EXERCISE DIRECTIONS – The records that follow are to be reproduced verbatim.

== Segment start ==

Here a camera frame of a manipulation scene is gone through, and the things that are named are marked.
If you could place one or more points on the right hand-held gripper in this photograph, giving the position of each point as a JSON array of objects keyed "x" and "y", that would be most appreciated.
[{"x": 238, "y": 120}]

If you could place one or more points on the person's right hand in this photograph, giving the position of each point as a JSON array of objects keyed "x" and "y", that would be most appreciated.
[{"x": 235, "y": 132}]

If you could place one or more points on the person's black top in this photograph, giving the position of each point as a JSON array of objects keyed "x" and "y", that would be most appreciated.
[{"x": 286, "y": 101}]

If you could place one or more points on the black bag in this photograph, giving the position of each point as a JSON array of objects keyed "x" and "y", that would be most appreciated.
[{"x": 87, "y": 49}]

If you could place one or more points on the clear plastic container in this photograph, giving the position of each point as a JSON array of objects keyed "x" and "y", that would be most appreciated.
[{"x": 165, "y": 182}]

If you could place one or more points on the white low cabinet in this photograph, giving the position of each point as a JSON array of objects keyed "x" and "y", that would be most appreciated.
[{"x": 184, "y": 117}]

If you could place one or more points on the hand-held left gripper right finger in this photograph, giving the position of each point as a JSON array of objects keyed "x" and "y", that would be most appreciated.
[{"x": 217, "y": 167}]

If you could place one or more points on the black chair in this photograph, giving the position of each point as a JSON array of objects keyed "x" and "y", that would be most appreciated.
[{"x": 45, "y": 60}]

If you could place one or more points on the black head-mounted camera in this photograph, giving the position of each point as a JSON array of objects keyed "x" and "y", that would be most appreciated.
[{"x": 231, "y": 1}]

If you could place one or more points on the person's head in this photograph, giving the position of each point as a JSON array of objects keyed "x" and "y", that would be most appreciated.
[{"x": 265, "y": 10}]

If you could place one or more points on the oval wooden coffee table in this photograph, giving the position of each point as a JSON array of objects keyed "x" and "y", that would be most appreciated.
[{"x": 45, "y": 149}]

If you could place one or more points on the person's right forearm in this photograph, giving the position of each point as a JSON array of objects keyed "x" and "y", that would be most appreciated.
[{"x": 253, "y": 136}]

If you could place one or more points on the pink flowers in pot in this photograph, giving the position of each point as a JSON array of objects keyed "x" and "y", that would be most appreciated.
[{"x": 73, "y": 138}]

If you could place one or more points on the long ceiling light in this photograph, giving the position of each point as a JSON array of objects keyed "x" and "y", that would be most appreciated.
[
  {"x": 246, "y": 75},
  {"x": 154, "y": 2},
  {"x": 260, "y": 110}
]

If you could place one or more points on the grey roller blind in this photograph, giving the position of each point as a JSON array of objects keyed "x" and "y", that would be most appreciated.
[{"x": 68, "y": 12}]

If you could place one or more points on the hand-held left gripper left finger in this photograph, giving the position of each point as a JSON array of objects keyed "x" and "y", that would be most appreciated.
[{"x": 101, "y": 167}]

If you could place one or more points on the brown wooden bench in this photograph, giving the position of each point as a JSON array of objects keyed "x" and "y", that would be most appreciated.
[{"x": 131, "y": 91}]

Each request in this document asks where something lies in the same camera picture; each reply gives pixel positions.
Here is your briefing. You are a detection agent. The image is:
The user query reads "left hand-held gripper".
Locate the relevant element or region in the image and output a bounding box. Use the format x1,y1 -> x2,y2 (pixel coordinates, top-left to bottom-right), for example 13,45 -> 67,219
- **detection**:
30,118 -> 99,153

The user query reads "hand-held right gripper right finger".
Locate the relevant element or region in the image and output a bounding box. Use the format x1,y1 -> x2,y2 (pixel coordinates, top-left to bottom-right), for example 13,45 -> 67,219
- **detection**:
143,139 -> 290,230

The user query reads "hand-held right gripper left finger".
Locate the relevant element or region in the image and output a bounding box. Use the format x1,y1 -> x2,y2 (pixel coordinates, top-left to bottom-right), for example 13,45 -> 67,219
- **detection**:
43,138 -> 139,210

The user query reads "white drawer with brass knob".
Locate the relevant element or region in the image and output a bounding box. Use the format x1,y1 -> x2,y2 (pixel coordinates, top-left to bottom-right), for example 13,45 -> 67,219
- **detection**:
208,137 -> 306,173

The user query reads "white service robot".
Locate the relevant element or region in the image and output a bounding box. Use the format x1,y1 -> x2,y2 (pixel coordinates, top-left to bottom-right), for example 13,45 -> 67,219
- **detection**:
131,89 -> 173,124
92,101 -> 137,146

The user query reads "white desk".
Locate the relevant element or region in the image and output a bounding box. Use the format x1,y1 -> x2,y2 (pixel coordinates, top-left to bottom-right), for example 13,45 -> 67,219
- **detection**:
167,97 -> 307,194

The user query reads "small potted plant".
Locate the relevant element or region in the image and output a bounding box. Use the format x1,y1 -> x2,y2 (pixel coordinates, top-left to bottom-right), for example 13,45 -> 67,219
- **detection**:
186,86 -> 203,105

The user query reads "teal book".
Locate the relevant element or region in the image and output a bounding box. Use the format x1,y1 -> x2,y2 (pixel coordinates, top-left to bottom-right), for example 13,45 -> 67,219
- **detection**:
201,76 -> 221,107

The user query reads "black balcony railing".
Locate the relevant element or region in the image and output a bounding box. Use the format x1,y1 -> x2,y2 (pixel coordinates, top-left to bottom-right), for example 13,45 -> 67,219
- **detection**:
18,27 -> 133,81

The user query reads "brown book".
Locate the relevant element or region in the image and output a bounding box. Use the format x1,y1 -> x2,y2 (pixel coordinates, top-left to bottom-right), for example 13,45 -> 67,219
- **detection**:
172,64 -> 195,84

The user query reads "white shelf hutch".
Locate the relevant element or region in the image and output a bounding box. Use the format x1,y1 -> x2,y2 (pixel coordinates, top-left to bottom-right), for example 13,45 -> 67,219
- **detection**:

== Segment end ==

COMPLETED EXERCISE –
Here a camera frame of a manipulation scene is gone through, and the things that are named are marked.
If you could place one or more points on the right hand-held gripper in this photograph, giving the position of each point as a JSON array of objects keyed "x" and "y", that would be most appreciated.
[{"x": 238, "y": 120}]

If you could place one or more points on the person's right hand in this photograph, giving the position of each point as a JSON array of objects keyed "x" and "y", that would be most appreciated.
[{"x": 235, "y": 132}]

If you could place one or more points on the person's black top in this photograph, giving the position of each point as a JSON array of objects keyed "x" and "y", that would be most appreciated.
[{"x": 286, "y": 101}]

If you could place one or more points on the black bag in this photograph, giving the position of each point as a JSON array of objects keyed "x" and "y", that would be most appreciated.
[{"x": 87, "y": 49}]

If you could place one or more points on the clear plastic container in this photograph, giving the position of each point as a JSON array of objects keyed "x" and "y", that would be most appreciated.
[{"x": 165, "y": 182}]

If you could place one or more points on the white low cabinet in this photograph, giving the position of each point as a JSON array of objects keyed "x" and "y", that would be most appreciated.
[{"x": 184, "y": 117}]

If you could place one or more points on the hand-held left gripper right finger in this photograph, giving the position of each point as a JSON array of objects keyed "x" and "y", that would be most appreciated.
[{"x": 217, "y": 167}]

If you could place one or more points on the black chair in this photograph, giving the position of each point as a JSON array of objects keyed "x" and "y", that would be most appreciated.
[{"x": 45, "y": 60}]

If you could place one or more points on the black head-mounted camera in this photograph, giving the position of each point as a JSON array of objects keyed "x" and "y", that would be most appreciated.
[{"x": 231, "y": 1}]

If you could place one or more points on the person's head in this photograph, giving the position of each point as a JSON array of objects keyed "x" and "y", that would be most appreciated.
[{"x": 265, "y": 10}]

If you could place one or more points on the oval wooden coffee table in this photograph, giving the position of each point as a JSON array of objects keyed "x" and "y", that would be most appreciated.
[{"x": 45, "y": 149}]

If you could place one or more points on the person's right forearm in this photograph, giving the position of each point as a JSON array of objects keyed "x" and "y", that would be most appreciated.
[{"x": 253, "y": 136}]

If you could place one or more points on the pink flowers in pot in this photograph, giving the position of each point as a JSON array of objects keyed "x" and "y", that would be most appreciated.
[{"x": 73, "y": 138}]

If you could place one or more points on the long ceiling light in this photograph, giving the position of each point as a JSON array of objects keyed "x" and "y", that would be most appreciated.
[
  {"x": 246, "y": 75},
  {"x": 154, "y": 2},
  {"x": 260, "y": 110}
]

If you could place one or more points on the grey roller blind in this photograph, giving the position of each point as a JSON array of objects keyed "x" and "y", that would be most appreciated.
[{"x": 68, "y": 12}]

If you could place one or more points on the hand-held left gripper left finger in this photograph, giving the position of each point as a JSON array of objects keyed "x" and "y", that would be most appreciated.
[{"x": 101, "y": 167}]

If you could place one or more points on the brown wooden bench in this photograph, giving the position of each point as a JSON array of objects keyed "x" and "y", that would be most appreciated.
[{"x": 131, "y": 91}]

Each request in this document asks where something lies in the same camera picture; each reply gives pixel positions.
Here is your briefing. You are a detection agent. The image is:
The user query reads "left hand-held gripper".
Locate the relevant element or region in the image and output a bounding box. Use the format x1,y1 -> x2,y2 (pixel coordinates, top-left to bottom-right), for example 13,45 -> 67,219
- **detection**:
30,118 -> 99,153

The user query reads "hand-held right gripper right finger".
Locate the relevant element or region in the image and output a bounding box. Use the format x1,y1 -> x2,y2 (pixel coordinates, top-left to bottom-right), for example 13,45 -> 67,219
- **detection**:
143,139 -> 290,230

The user query reads "hand-held right gripper left finger".
Locate the relevant element or region in the image and output a bounding box. Use the format x1,y1 -> x2,y2 (pixel coordinates, top-left to bottom-right), for example 13,45 -> 67,219
- **detection**:
43,138 -> 139,210

The user query reads "white drawer with brass knob".
Locate the relevant element or region in the image and output a bounding box. Use the format x1,y1 -> x2,y2 (pixel coordinates, top-left to bottom-right), for example 13,45 -> 67,219
- **detection**:
208,137 -> 306,173

The user query reads "white service robot".
Locate the relevant element or region in the image and output a bounding box. Use the format x1,y1 -> x2,y2 (pixel coordinates, top-left to bottom-right), for example 13,45 -> 67,219
- **detection**:
131,89 -> 173,124
92,101 -> 137,146

The user query reads "white desk".
Locate the relevant element or region in the image and output a bounding box. Use the format x1,y1 -> x2,y2 (pixel coordinates, top-left to bottom-right), for example 13,45 -> 67,219
- **detection**:
167,97 -> 307,194

The user query reads "small potted plant".
Locate the relevant element or region in the image and output a bounding box. Use the format x1,y1 -> x2,y2 (pixel coordinates, top-left to bottom-right), for example 13,45 -> 67,219
- **detection**:
186,86 -> 203,105

The user query reads "teal book".
Locate the relevant element or region in the image and output a bounding box. Use the format x1,y1 -> x2,y2 (pixel coordinates, top-left to bottom-right), for example 13,45 -> 67,219
- **detection**:
201,76 -> 221,107

The user query reads "black balcony railing".
Locate the relevant element or region in the image and output a bounding box. Use the format x1,y1 -> x2,y2 (pixel coordinates, top-left to bottom-right), for example 13,45 -> 67,219
- **detection**:
18,27 -> 133,81

The user query reads "brown book".
Locate the relevant element or region in the image and output a bounding box. Use the format x1,y1 -> x2,y2 (pixel coordinates, top-left to bottom-right), for example 13,45 -> 67,219
- **detection**:
172,64 -> 195,84

The user query reads "white shelf hutch".
Locate the relevant element or region in the image and output a bounding box. Use the format x1,y1 -> x2,y2 (pixel coordinates, top-left to bottom-right), for example 13,45 -> 67,219
- **detection**:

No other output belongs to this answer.